Concerns were raised that the government’s decision blocked appeals by members of the “Nauru 19”, a group of Nauruan citizens prosecuted following protests against the Waqa government in June 2015. The decision was also criticised for cutting-off an avenue of appeal for the asylum seekers currently detained in Nauru under Australia’s offshore processing policy.
Given past infringements on judicial independence, most notably in 2014 when the government deported Resident Magistrate Peter Law and cancelled the visa of Chief Justice Geoffrey Eames, there was anxiety, outlined in a speech by Eames, that the removal of appeals to the High Court left the people of Nauru and litigants with little confidence in the independence of the judiciary.
Recent developments might serve to allay some of these concerns. In May, the Nauru parliament passed constitutional amendments and legislation to establish the Nauru Court of Appeal. The Court will sit part-time – at least once a year, but more often if required. It will consist of a separate panel of judges, rather than judges drawn from the existing Supreme Court. The exception is the Chief Justice, who is also President of the Court of Appeal but is expressly precluded from sitting on appeals from his or her own decisions.

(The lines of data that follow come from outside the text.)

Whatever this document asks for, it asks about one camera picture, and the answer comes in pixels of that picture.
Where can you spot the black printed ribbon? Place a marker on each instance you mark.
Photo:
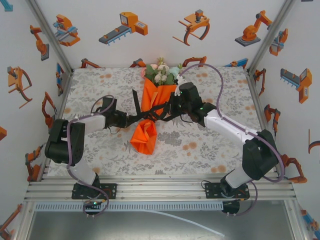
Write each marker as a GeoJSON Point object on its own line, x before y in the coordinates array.
{"type": "Point", "coordinates": [136, 102]}

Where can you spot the orange wrapping paper sheet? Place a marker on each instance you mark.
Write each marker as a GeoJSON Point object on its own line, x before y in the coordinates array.
{"type": "Point", "coordinates": [147, 135]}

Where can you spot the blue fake flower stem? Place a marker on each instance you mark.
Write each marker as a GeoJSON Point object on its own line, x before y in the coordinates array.
{"type": "Point", "coordinates": [173, 71]}

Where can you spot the white fake flower stem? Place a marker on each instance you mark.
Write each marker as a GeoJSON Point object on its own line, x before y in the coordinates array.
{"type": "Point", "coordinates": [163, 68]}

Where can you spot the deep pink fake flower stem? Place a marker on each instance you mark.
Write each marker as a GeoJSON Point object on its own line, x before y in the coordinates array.
{"type": "Point", "coordinates": [143, 72]}

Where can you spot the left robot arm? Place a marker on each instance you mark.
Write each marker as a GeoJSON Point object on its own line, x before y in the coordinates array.
{"type": "Point", "coordinates": [62, 142]}

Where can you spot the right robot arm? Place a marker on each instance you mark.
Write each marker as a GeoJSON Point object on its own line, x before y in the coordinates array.
{"type": "Point", "coordinates": [260, 155]}

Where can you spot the black circuit board green light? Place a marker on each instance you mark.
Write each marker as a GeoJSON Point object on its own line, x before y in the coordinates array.
{"type": "Point", "coordinates": [93, 205]}

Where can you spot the thin white plastic strip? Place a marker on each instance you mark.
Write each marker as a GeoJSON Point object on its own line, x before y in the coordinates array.
{"type": "Point", "coordinates": [212, 230]}

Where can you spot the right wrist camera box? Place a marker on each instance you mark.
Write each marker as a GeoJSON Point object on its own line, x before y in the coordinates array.
{"type": "Point", "coordinates": [180, 87]}

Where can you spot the aluminium side rail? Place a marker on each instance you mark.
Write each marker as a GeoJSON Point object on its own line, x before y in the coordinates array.
{"type": "Point", "coordinates": [65, 92]}
{"type": "Point", "coordinates": [253, 85]}

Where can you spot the wide aluminium frame rail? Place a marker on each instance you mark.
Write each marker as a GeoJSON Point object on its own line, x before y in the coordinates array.
{"type": "Point", "coordinates": [160, 190]}

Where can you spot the aluminium frame post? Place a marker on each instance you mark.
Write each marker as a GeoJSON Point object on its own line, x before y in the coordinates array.
{"type": "Point", "coordinates": [269, 37]}
{"type": "Point", "coordinates": [52, 37]}

Like other courts in small Pacific island states, Nauru’s Court of Appeal will be composed of foreign judges, at least for the foreseeable future. Judges are appointed by the President in consultation with the Chief Justice to serve for a specified period. As such, their tenure is not very secure, but no less so than foreign judges in other Pacific states, many of whom serve on short-term contracts.
In July, Nauru announced the first members of the Court of Appeal. They are Sir Albert Palmer, Chief Justice of Solomon Islands; Sir John Muria, Chief Justice of Kiribati; and the Hon Vincent Lunabek, Chief Justice of Vanuatu. All are senior Pacific islander judges, highly respected for their integrity, expertise, and judicial experience in their home countries and abroad. They will be joined by a senior judge from the Supreme Court of Papua New Guinea, following a Memorandum of Understanding signed by the Chief Justices of Nauru and Papaua New Guinea on 26 July.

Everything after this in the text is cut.